Ari Martinez decided to leave that part alone. He’d been around enough not to be shocked or even surprised at the various cults and cultural systems human beings had devised over the centuries, some of which made totally alien life-forms seem ordinary by comparison. Instead, he decided to keep it casual.
“I don’t remember seeing others like you, and I travel a lot,” he told her. “If your group is large enough to exist on Junctions all over the Realm, I’d think I’d have run into someone else before.”
“You probably have,” she told him. “We don’t travel in uniform, as it were. Not usually, anyway. I carry a modest wardrobe with me, including wigs and such.”
“But you’re not in disguise now.”
“I was, for a little while, but it was too embarrassing, not to say messy. I think in this case I’m better off the way I am.”
He stared. “You’re the girl who took the tumble when we docked! Well I’ll be d—” He stopped himself.

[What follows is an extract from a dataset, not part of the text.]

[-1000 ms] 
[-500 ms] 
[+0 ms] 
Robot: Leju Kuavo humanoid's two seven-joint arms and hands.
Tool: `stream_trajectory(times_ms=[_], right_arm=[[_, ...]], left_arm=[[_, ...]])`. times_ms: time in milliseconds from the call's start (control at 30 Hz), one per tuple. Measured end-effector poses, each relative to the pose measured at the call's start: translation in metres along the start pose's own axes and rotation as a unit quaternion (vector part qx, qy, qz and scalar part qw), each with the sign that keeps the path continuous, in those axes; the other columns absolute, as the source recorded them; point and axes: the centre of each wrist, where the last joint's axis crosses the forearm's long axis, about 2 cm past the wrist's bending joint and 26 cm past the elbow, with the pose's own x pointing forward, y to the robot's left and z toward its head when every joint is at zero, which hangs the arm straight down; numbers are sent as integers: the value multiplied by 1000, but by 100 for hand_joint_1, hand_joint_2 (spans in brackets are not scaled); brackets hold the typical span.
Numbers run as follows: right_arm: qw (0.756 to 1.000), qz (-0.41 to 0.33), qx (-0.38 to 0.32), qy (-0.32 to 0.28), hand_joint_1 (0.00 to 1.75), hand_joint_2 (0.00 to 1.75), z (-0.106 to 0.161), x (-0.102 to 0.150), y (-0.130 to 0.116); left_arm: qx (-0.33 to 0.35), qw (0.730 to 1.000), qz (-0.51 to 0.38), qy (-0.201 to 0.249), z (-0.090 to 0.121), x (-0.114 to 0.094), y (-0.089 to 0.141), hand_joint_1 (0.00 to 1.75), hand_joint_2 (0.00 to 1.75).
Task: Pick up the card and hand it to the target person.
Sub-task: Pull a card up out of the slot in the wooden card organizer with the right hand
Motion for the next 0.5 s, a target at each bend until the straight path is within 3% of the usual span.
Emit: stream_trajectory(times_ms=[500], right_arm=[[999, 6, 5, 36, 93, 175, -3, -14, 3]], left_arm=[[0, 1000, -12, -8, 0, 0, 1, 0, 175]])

“Damned? I doubt it. That’s the kind of reason we don’t travel as ourselves. People seem to think that if you’re with a mission, you have to be sheltered from bad language and dirty jokes and all the rest. Believe me, there’s very little I haven’t heard already. It’s not what you say, it’s what you mean that counts.”
They went back to the lounge, where the newcomers and most of the rest of the passengers had gathered. Other than returning to the cabin, there really wasn’t much else to do.

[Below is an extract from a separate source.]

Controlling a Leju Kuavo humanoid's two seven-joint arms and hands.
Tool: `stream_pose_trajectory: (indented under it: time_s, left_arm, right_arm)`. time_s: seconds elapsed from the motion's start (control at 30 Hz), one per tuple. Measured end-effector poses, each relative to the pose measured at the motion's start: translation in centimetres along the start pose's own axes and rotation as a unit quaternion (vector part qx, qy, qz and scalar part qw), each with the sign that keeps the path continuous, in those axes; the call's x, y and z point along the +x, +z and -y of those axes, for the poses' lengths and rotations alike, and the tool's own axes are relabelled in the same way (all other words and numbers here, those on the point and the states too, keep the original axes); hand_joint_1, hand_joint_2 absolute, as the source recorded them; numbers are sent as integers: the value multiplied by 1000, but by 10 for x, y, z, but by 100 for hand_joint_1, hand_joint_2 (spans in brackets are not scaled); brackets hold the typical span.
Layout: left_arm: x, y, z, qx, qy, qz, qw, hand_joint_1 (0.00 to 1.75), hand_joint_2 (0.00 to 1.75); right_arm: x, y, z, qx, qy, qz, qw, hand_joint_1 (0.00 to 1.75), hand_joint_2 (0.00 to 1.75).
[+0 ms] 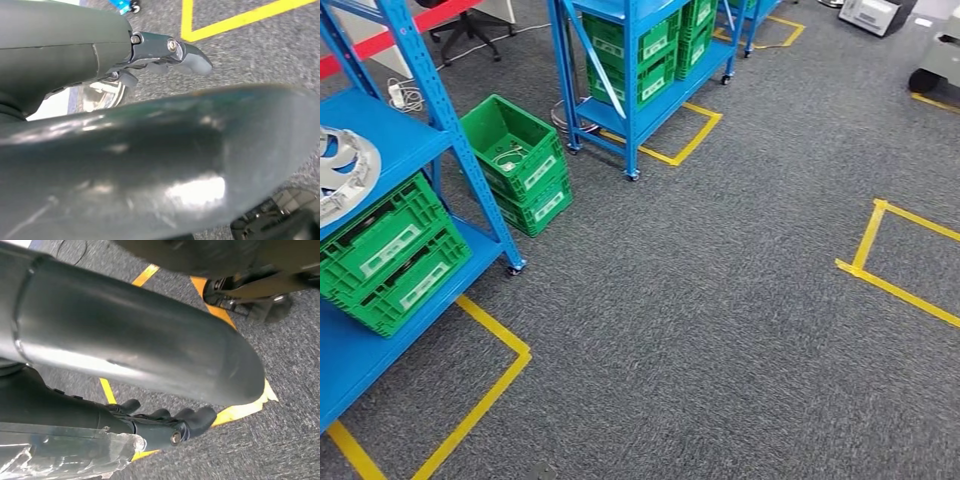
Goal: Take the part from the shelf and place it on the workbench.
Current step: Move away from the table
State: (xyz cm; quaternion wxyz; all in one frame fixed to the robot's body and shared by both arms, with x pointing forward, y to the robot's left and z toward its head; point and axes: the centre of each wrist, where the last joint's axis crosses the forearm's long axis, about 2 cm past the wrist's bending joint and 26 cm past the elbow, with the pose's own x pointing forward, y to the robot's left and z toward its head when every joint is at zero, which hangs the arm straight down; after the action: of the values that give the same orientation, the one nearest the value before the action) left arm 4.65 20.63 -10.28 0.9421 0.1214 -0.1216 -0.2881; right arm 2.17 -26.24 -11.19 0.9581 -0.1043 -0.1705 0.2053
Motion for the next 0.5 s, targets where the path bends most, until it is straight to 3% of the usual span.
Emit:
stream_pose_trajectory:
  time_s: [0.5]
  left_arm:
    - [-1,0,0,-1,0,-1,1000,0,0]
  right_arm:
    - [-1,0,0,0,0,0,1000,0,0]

There was some milling around and general impatience as the appointed time for the briefing came and went without any announcement, not even that the Captain would be late. Angel looked around and saw Jeremiah Kincaid sitting by himself, nursing a drink. He was hard to miss; everyone who walked into the lounge got an icy stare and a thorough scrutiny from head to foot from the eerie man, as if he were looking for someone who might not want to be recognized.
Ming had departed for her cabin, but apparently had done whatever she had to do and now reappeared, emerging from a passageway. She saw her two dinner companions and started over, Kincaid giving her the remote third degree.

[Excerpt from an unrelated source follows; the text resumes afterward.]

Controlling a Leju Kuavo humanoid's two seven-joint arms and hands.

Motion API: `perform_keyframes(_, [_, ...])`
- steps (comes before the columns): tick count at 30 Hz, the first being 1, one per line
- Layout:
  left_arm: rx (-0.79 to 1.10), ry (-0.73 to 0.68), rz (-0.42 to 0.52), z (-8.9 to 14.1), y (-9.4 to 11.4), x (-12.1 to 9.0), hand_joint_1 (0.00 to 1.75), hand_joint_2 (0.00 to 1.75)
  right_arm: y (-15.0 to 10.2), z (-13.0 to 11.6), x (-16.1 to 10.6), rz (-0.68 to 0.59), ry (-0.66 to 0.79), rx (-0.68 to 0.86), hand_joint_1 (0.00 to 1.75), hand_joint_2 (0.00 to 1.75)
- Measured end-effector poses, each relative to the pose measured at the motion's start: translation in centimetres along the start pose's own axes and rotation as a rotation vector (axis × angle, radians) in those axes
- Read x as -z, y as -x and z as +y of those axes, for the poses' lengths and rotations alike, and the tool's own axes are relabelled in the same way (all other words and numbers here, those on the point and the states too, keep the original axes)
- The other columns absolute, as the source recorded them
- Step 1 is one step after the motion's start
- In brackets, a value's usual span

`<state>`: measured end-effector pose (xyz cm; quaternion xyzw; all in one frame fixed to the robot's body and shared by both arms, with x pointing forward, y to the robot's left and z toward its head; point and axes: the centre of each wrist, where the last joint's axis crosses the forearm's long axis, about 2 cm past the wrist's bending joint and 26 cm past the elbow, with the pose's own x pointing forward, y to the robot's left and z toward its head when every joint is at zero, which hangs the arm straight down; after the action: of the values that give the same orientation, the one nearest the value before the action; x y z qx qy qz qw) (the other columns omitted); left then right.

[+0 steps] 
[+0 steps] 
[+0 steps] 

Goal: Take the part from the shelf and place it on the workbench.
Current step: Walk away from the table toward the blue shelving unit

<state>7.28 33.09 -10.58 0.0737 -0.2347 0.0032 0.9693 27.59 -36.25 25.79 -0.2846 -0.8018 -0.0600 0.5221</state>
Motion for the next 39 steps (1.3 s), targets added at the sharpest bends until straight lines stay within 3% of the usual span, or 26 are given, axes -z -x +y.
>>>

“You know, I’d swear that bastard had X-ray eyes and was telepathic to boot,” she whispered to them. “It felt like he looked right through me! I don’t know what he thinks he’s looking for here. I mean, everybody knows that the monster he’s looking for is a water breather. He should be on the other side, with a breathing apparatus that didn’t work right.”
“You’re not that sympathetic,” Angel noted.
She shrugged. “Hey, I’m as much a bleeding heart as anybody, but it’s not my war, not my fight, and all I want is him to be somewhere I’m not. If he thinks he’s going to spot water breathers here, then he’s gone completely over the edge. Of course, considering how many decades he’s been chasing his demon without success, it’s not surprising.”
Ari seemed uncomfortable, but not with the sentiment. “What do you mean, he should be on the other side? There are water breathers aboard?”